Déjà, j’ai passé un diplôme pour être éducateur sportif, le BPJEPS. Et j’ai passé une spécialisation dans l’équitation, ce qui me permet d’être monitrice d’équitation donc de travailler dans mon sport, ma passion. Ainsi, pouvoir mêler ce que j’aime avec ma vie professionnelle. En tant qu’éducateur, je fais aussi d’autres sports, ça me permet aussi de voir autre chose, d’autres publics.

 

 

Quelles difficultés ou facilités as-tu rencontré pour mener à bien tes deux projets ?

 

Le fait d’être dans le milieu du sport, pour les employeurs que j’ai rencontré, ça a été quelque chose de positif. D’avoir un boulot et une passion à coté, c’est bien vu par les entreprises. Là, par exemple, le dernier entretien que j’ai passé pour le Camp des Milles, il m’a demandé : « Est-ce que t’as une passion ? Est-ce que tu fais quelque chose à coté ? » pour savoir si j’avais d’autres occupations que la vie au bureau. C’est important.

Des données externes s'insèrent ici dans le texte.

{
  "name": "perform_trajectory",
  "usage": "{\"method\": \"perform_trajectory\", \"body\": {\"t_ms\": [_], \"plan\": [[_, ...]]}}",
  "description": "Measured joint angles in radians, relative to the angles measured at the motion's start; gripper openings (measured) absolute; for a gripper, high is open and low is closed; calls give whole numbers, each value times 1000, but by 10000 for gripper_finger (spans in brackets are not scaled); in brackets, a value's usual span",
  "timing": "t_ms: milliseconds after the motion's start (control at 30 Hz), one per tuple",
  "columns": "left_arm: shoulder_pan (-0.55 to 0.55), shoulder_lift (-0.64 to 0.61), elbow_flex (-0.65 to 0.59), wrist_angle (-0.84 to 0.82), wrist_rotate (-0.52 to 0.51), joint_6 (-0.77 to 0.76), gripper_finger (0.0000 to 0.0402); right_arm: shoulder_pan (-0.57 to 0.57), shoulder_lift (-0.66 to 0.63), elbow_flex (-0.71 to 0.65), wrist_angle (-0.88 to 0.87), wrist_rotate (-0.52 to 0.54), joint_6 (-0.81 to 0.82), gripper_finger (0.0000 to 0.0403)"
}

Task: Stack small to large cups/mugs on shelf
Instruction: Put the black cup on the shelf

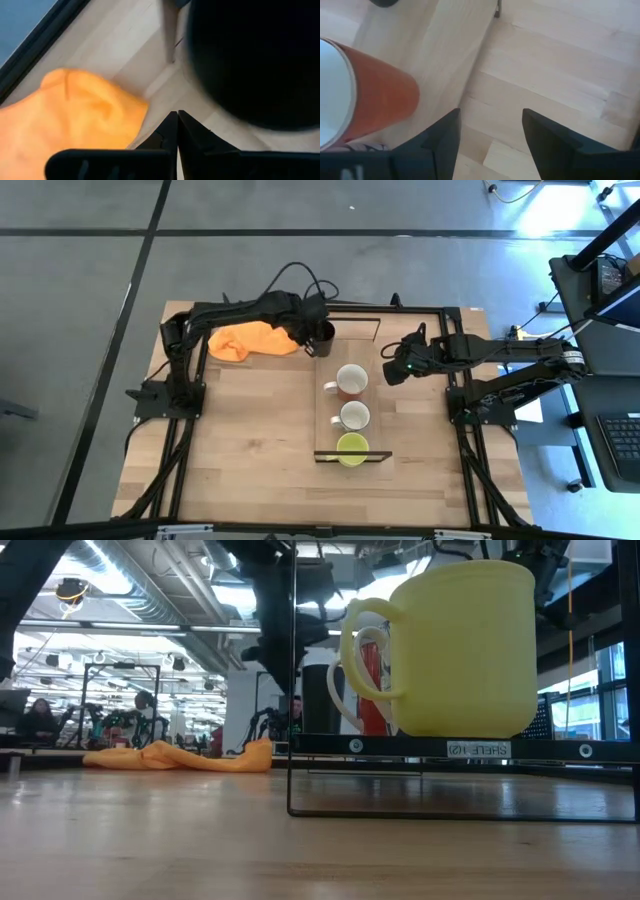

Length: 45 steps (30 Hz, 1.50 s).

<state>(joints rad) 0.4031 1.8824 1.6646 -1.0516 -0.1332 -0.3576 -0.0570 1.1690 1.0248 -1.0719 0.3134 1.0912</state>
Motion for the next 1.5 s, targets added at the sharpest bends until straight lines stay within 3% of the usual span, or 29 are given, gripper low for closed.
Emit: {"method": "perform_trajectory", "body": {"t_ms": [167, 300, 567, 800, 1500], "plan": [[-15, 0, -10, 139, -10, 1, 0, 0, 0, 0, -17, -2, 0, 213], [-15, 0, -10, 202, 50, 2, 0, 0, 0, 0, -20, -2, 2, 213], [-20, 0, -10, 216, 99, 62, 0, -4, 0, 0, -22, -2, 2, 213], [-3, 0, -10, 202, -36, 53, 0, -10, 0, 0, -22, -2, 4, 213], [13, 0, -9, 372, 54, 50, 0, -10, 0, 0, -22, -10, 26, 213]]}}
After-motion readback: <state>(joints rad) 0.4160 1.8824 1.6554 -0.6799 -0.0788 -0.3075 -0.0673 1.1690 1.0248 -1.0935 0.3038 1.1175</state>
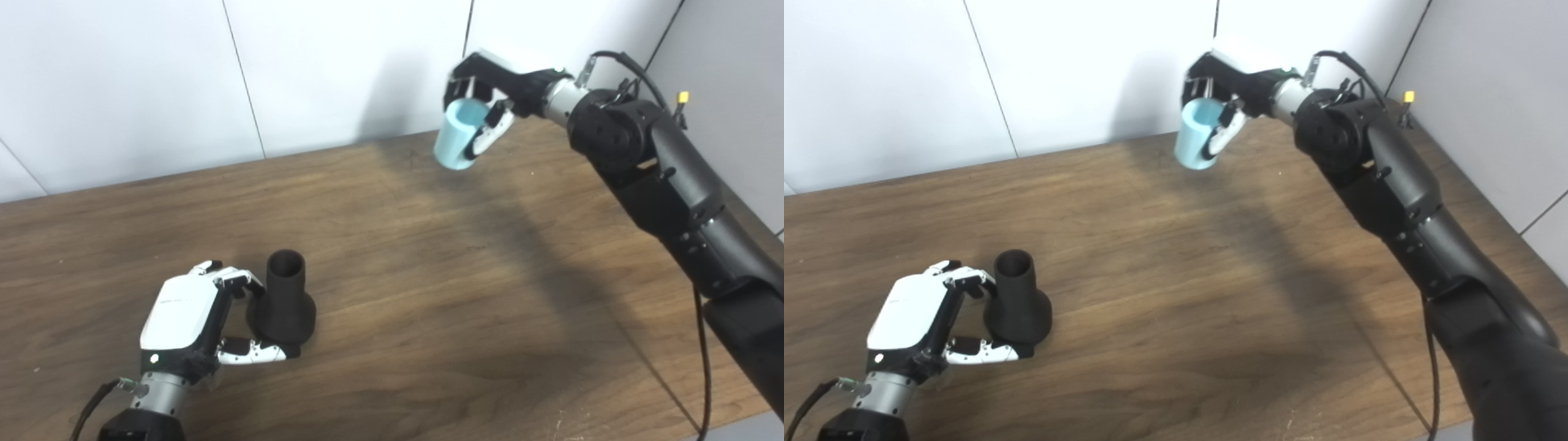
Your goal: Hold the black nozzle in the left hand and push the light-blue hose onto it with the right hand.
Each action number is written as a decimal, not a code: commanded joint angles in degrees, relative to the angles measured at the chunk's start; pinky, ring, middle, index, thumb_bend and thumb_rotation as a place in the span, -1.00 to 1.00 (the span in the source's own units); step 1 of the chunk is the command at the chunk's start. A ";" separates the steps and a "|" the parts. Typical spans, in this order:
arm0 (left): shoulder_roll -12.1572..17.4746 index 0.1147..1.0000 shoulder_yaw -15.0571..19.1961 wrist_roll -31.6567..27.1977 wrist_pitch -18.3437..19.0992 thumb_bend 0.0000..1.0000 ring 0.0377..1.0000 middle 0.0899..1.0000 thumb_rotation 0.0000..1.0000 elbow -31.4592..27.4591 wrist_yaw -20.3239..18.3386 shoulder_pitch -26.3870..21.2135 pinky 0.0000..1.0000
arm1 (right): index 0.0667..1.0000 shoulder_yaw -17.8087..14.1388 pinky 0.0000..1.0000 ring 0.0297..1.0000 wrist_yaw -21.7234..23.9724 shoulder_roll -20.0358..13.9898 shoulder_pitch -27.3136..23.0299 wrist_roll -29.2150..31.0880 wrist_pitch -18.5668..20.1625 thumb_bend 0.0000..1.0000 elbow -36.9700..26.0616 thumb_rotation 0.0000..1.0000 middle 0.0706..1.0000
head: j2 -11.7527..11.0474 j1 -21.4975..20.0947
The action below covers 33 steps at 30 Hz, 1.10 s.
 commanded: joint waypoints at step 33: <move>-2.86 -0.16 -5.10 4.64 6.32 0.04 0.41 0.25 -0.91 -0.87 -3.49 -0.42 0.80 | -0.10 -0.61 -0.49 -0.17 10.02 7.96 -2.79 11.37 3.64 0.04 -26.37 -1.00 -0.10 | 1.68 15.11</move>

Le désavantage, c’est que ça prend beaucoup de temps, de tout mêler et de continuer à avoir du temps pour soi.

 

Tu faisais quoi avant de travailler au camp des milles ?

 

Avant mon emploi au Camp des Milles, je faisais plus d’heures en tant qu’éducateur, mais c’est un statut de vacataire, donc je cherchais de la stabilité, que j’ai trouvé avec ce CDI.

 

C’est un emploi qui t’apportes quelque chose ?

 

Tout simplement, mon statut de vacataire ne me permettait pas d’avoir des projets dans la vie comme acheter un bien immobilier, faire un prêt parce que les banques nous suivaient pas. Donc il me fallait un CDI, donc voilà, là j’ai un CDI et j’ai acheté une maison. Il m’apporte une stabilité, une crédibilité au niveau social.

 

Cette crédibilité, tu ne l’as pas par la pratique du sport à haut niveau ?

 

Non, je ne suis pas sur la liste sportive de haut niveau, je l’étais en tant que jeune, mais je ne suis plus jeune (rire). Je participe à des épreuves professionnelles mais sans avoir le statut officiel.

 

 

Comment vois-tu ta vie après l’arrêt du sport à haut niveau ?

 

Pour l’instant, je ne prévois pas d’arrêter parce que c’est un sport que l’on peut continuer assez tard, donc je n’y pense pas spécialement. Je pense que j’ai encore des belles années à venir, ce n’est pas comme le football où on se dit à 35 ans, c’est finit. Moi, j’ai 34 ans, et je peux encore faire des choses que je n’ai pas réalisées.